Due obiettivi in uno: acqua buona da bere, e meno imballaggi da buttare. «Abbiamo attivato questa campagna informativa e di promozione dell’acqua in brocca – prosegue il sindaco Battaini - afferma il sindaco, Giuseppe Battaini - perché riteniamo che ogni nostro gesto, nel momento in cui nasce da uno stile di vita che sia attento all’ecologia, aiuta l’ambiente e permette di risparmiare su più fronti».
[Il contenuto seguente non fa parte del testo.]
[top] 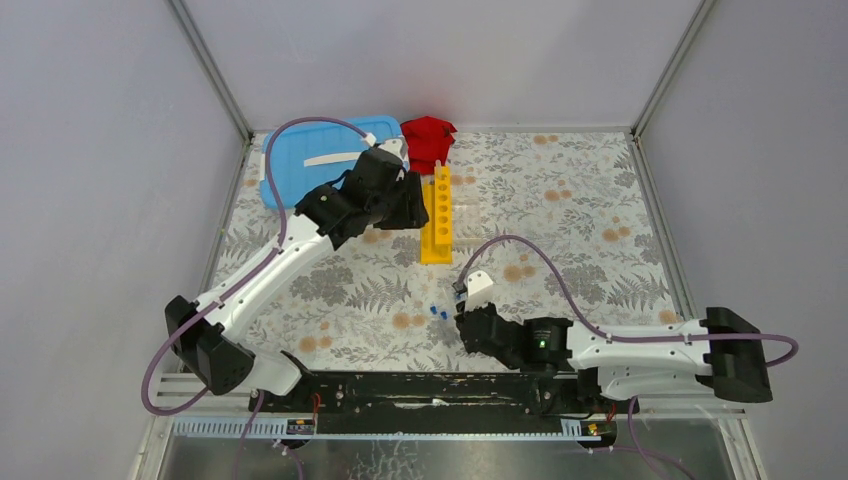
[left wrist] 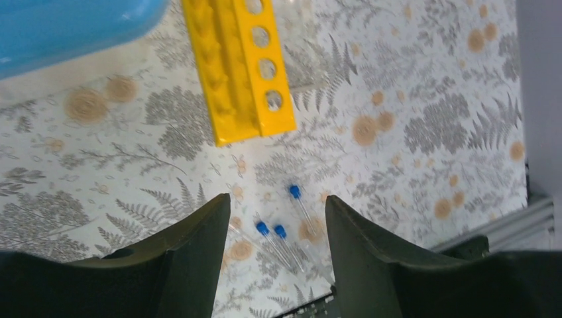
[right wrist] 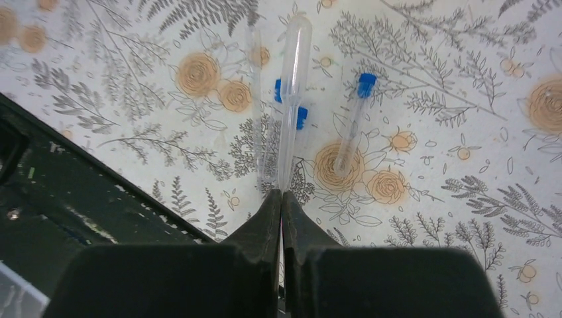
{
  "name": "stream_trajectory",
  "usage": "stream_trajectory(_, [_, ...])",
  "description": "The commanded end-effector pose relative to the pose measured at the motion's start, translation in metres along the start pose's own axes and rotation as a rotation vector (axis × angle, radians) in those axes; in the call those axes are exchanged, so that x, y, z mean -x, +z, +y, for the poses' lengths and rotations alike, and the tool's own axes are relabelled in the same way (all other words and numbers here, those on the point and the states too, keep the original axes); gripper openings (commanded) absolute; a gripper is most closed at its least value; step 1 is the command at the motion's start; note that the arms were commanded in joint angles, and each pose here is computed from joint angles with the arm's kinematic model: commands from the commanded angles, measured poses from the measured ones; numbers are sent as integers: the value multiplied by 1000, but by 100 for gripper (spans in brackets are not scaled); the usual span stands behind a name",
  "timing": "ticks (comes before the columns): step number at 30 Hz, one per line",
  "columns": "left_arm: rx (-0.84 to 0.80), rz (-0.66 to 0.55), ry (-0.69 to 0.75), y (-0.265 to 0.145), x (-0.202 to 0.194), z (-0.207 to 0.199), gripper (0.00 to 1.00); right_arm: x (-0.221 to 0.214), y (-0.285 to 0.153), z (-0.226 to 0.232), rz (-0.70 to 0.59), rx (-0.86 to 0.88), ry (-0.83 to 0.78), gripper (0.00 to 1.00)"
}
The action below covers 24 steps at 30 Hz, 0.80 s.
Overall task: Organize the chemistry lab equipment
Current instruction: Pick up the test tube at the center of the board.
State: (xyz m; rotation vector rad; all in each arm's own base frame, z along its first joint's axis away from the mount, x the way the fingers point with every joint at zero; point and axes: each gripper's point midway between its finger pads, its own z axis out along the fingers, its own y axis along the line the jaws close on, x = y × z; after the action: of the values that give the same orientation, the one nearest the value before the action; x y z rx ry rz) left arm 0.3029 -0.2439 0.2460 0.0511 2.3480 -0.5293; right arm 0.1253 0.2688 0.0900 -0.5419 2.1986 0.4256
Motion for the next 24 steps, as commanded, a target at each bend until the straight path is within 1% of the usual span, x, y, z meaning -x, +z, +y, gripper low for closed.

La campagna Acqua in brocca, coordinata dall’Ufficio tecnico comunale, nasce per iniziativa dell’assessorato alla tutela ambientale, ed ha anche il patrocinio della Provincia di Varese e la collaborazione della Castiglione Olona Servizi. «Vogliamo coinvolgere anche la scuola, per portare il progetto nelle mense scolastiche, e, da lì, anche nelle case dei castiglionese, che, abbiamo visto in diverse occasioni, si sono mostrati molto sensibili ai nostri progetti sull’ambiente. E non possiamo dimenticare che Castiglione Olona ha già aderito a numerose altre iniziative a carattere ecologico, dall’uso delle lampadine a basso consumo, al riciclo dei rifiuti della differenziata».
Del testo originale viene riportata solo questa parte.